WHAT TO PRODUCE
An exact repetition of the data below, without images, is the expected answer.

MATERIAL PROVIDED Block Start

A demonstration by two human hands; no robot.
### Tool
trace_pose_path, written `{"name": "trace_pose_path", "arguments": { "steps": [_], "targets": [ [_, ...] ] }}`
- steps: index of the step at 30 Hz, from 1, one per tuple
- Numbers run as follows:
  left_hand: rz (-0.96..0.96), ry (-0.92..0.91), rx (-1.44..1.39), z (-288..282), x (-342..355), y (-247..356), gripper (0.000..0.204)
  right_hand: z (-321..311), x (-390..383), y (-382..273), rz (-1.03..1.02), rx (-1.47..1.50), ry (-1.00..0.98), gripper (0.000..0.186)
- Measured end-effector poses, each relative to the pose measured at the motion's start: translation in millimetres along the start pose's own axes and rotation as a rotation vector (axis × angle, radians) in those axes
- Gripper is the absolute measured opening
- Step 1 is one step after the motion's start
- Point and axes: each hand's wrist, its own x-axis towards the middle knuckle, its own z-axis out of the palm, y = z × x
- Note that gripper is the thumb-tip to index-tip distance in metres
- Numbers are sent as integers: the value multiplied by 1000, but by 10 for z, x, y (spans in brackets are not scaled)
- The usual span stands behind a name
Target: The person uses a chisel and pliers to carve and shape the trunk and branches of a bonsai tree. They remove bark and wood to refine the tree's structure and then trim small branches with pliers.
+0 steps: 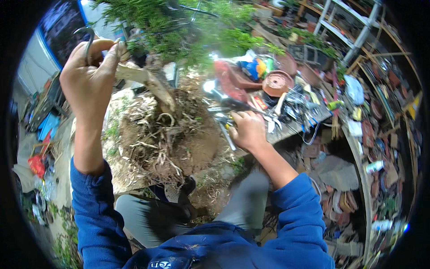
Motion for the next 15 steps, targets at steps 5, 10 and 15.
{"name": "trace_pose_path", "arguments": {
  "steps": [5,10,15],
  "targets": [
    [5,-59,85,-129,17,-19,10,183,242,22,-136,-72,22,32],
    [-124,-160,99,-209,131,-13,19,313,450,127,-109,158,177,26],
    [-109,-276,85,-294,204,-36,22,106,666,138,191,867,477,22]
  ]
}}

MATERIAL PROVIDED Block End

RESPONSE AREA
A demonstration by two human hands; no robot.
### Tool
trace_pose_path, written `{"name": "trace_pose_path", "arguments": { "steps": [_], "targets": [ [_, ...] ] }}`
- steps: index of the step at 30 Hz, from 1, one per tuple
- Numbers run as follows:
  left_hand: rz (-0.96..0.96), ry (-0.92..0.91), rx (-1.44..1.39), z (-288..282), x (-342..355), y (-247..356), gripper (0.000..0.204)
  right_hand: z (-321..311), x (-390..383), y (-382..273), rz (-1.03..1.02), rx (-1.47..1.50), ry (-1.00..0.98), gripper (0.000..0.186)
- Measured end-effector poses, each relative to the pose measured at the motion's start: translation in millimetres along the start pose's own axes and rotation as a rotation vector (axis × angle, radians) in those axes
- Gripper is the absolute measured opening
- Step 1 is one step after the motion's start
- Point and axes: each hand's wrist, its own x-axis towards the middle knuckle, its own z-axis out of the palm, y = z × x
- Note that gripper is the thumb-tip to index-tip distance in metres
- Numbers are sent as integers: the value multiplied by 1000, but by 10 for z, x, y (spans in brackets are not scaled)
- The usual span stands behind a name
Target: The person uses a chisel and pliers to carve and shape the trunk and branches of a bonsai tree. They remove bark and wood to refine the tree's structure and then trim small branches with pliers.
+0 steps: 
Motion for the next 15 steps, targets at steps 5, 10 and 15.
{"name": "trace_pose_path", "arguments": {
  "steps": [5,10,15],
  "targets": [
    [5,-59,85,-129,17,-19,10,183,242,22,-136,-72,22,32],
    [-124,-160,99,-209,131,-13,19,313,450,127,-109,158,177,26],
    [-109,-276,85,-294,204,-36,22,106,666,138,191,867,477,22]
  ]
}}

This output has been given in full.